For instance, Maria Whiteman investigates the ways humans have come to understand and relate to animals. She does this via large-format photographs presented as transparencies. The subject matter is primarily animal specimens found in the University of Alberta’s Museum of Zoology.

“As a visual artist, I’m especially compelled by the ways in which animals are visualized and put on display and how these techniques of representation afford them cultural significance,” Whiteman explains.

In her artist statement, Whitman, who holds a BFA at the University of North Carolina and an MFA at The Pennsylvania State University, writes, “Taxonomia investigates the archive of animal bodies stuffed in jars, held in place by pins, wrapped up in string, and stuffed, mounted and displayed in an effort to render the anarchy of the natural world into the strict categories of science.”

Whitman is a scholar for the Canadian Institute for Research in Computing and the Arts and is the Assistant Professor of Fine Arts, Dept. of Art & Design at the University of Alberta.

Complementing Whiteman’s work are the oil stick and graphite powder drawings on printed rag paper by Pamela Speight. Opportunists – Fauna explores invasive plant species.

“We frequently interact with many organisms that came from elsewhere, especially those that have vigorously established themselves to the obvious detriment of other species,” says the professor of drawing and painting at Vancouver Island University.

“However, a belief that these invaders are entirely ‘bad’ may be somewhat misplaced,” she adds. “After all, we brought them here, either intentionally or unintentionally, on our various migrations across the planet.”

Based in Nanaimo, Speight has completed a BFA at Emily Carr University and an MFA at Ohio State University. Her works are held in many collections including the Burnaby Art Gallery, The Richmond Art Gallery and the Canada Council Art Bank.

“While reviewing submissions from artists the CVAG committee saw that Whiteman and Speight’s presentations had similar themes and thought they would work well together as an exhibit,” says Le. “They focus on humankind's relationships with plants and animals. By adding an installation by Vancouver artist, Haruko Okano, these artworks are tied together with a sense of place.”

Okano was inspired to create All Fall Down when several poplar trees were cut down to widen the road while she was living and working in the Yukon. Using unbleached paper and water-based printing ink, she took rubbings of some of the trees and duplicating these, added silhouettes of animals that inhabited the area.

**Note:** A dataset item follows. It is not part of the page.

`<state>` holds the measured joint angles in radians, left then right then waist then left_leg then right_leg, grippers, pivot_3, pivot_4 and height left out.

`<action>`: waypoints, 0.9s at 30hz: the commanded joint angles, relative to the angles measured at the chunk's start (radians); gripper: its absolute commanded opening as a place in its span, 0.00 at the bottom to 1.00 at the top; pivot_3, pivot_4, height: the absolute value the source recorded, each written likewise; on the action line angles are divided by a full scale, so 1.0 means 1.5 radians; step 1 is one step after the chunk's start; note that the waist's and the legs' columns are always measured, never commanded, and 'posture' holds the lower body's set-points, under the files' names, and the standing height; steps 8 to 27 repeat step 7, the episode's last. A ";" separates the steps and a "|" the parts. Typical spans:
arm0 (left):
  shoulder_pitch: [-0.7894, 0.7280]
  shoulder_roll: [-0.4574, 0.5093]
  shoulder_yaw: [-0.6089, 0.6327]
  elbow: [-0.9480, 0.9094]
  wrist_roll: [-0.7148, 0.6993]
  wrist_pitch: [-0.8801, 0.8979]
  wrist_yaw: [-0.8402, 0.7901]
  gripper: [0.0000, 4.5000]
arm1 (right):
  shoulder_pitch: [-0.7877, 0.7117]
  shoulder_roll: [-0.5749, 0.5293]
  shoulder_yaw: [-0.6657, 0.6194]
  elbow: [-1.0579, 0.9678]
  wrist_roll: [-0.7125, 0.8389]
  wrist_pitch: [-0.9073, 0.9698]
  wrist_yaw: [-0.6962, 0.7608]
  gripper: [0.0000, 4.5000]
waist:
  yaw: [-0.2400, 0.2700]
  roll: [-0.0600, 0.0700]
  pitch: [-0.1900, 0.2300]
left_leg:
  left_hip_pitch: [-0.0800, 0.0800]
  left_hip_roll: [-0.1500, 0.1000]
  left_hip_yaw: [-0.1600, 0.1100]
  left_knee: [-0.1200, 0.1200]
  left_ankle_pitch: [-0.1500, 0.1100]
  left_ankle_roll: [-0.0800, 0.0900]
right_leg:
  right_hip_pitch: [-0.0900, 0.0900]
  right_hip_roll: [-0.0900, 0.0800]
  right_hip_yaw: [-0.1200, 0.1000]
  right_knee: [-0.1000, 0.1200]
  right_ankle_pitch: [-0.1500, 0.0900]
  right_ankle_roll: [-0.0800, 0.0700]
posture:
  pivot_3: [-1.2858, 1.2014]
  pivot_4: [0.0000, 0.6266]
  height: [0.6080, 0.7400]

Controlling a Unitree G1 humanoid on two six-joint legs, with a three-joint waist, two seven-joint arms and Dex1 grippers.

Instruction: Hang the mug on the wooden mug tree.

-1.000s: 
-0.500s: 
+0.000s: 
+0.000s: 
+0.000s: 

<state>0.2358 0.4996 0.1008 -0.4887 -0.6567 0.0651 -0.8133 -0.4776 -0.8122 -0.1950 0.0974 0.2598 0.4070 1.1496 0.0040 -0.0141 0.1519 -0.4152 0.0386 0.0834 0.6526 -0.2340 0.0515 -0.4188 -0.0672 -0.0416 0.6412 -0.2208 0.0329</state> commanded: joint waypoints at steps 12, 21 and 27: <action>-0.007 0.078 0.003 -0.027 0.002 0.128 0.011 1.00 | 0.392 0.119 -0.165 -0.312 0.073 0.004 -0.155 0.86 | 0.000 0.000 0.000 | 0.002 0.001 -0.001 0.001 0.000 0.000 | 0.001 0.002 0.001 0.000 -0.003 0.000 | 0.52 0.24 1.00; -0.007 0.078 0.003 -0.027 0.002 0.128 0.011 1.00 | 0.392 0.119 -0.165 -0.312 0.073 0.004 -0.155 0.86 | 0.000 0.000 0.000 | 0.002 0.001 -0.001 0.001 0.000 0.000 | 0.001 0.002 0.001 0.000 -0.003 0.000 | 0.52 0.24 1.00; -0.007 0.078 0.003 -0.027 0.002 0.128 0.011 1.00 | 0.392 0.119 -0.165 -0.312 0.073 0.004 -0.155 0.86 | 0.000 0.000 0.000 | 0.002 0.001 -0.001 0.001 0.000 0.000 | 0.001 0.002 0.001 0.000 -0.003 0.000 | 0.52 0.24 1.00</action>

“I try to close the psychological and physical distance between the art and audience by creating works that include their full sensory experience,” she says. “All Fall Down invites viewers out of their passive positions to literally add to the work or by unconsciously performing within an installation; they become part of the kinesis that animate and bring my work to its’ fullest potential.”

The exhibit includes hand-bound books for people to write their comments or read those of Yukon residents.

Okano was educated at the Doone School of Fine Arts and completed post-grad studies at Central Tech, both in Ontario. She served a two year curatorial apprenticeship at the Grunt Gallery in Vancouver and currently runs the Britannia Art Gallery in the Britannia Library in Vancouver.

Joining the artists for the panel discussion are local residents Jenna Ledingham from the BCSPCA, Maj  Birch, founder of Mountainaire Avian Rescue Society,  Jack Minard of the Tsolum River Restoration Society and Dan Bowen of Project Watershed.

In Place/Displaced continues at CVAG until March 3. The gallery is open Tuesday through Saturday from 10 a.m. to 5 p.m.